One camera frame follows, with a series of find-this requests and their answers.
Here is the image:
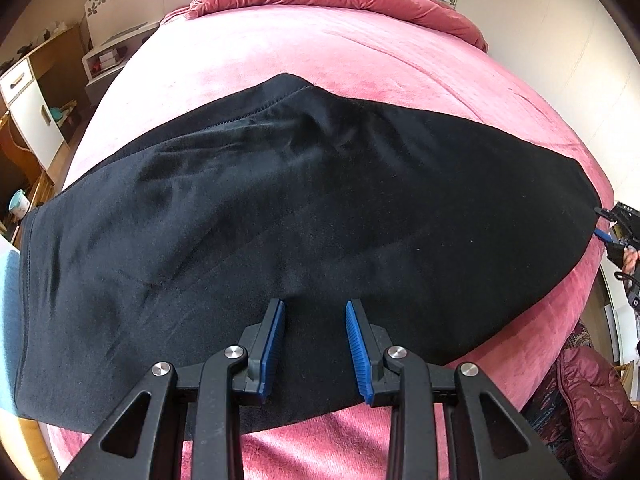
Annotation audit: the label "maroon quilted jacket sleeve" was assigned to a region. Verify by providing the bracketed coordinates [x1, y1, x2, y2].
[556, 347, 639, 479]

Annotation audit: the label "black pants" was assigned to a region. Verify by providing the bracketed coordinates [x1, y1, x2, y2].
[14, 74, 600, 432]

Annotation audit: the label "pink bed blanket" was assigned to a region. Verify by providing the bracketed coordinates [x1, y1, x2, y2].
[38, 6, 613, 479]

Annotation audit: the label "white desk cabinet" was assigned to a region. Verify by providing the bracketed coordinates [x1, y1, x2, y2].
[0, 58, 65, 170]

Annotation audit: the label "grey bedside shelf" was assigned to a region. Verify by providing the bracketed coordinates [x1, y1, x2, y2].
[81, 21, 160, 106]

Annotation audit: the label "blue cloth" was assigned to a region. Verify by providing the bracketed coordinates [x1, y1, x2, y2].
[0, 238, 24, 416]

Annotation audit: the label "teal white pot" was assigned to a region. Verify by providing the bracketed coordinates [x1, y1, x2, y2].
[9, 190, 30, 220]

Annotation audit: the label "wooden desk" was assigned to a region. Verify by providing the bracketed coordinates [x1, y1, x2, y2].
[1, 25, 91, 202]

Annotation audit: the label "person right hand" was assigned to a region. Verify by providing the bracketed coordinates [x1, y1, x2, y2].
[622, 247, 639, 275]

────────────────────

§ **Task directions**: Could the material above be written out again word for word, with the pictures dropped?

§ **Response for this exercise**:
One camera frame follows, with a series of find-this requests and their answers.
Here is the image:
Annotation audit: the label "maroon quilted jacket sleeve" was assigned to a region. Verify by providing the bracketed coordinates [x1, y1, x2, y2].
[556, 347, 639, 479]

Annotation audit: the label "black pants" was assigned to a region. Verify by providing the bracketed coordinates [x1, y1, x2, y2].
[14, 74, 600, 432]

Annotation audit: the label "pink bed blanket" was assigned to a region. Verify by providing the bracketed coordinates [x1, y1, x2, y2].
[38, 6, 613, 479]

Annotation audit: the label "white desk cabinet" was assigned to a region. Verify by providing the bracketed coordinates [x1, y1, x2, y2].
[0, 58, 65, 170]

Annotation audit: the label "grey bedside shelf" was assigned to a region. Verify by providing the bracketed coordinates [x1, y1, x2, y2].
[81, 21, 160, 106]

Annotation audit: the label "blue cloth" was assigned to a region. Verify by providing the bracketed coordinates [x1, y1, x2, y2].
[0, 238, 24, 416]

Annotation audit: the label "teal white pot" was assigned to a region. Verify by providing the bracketed coordinates [x1, y1, x2, y2].
[9, 190, 30, 220]

Annotation audit: the label "wooden desk" was assigned to a region. Verify by providing the bracketed coordinates [x1, y1, x2, y2].
[1, 25, 91, 202]

Annotation audit: the label "person right hand" was assigned to a region. Verify by providing the bracketed coordinates [x1, y1, x2, y2].
[622, 247, 639, 275]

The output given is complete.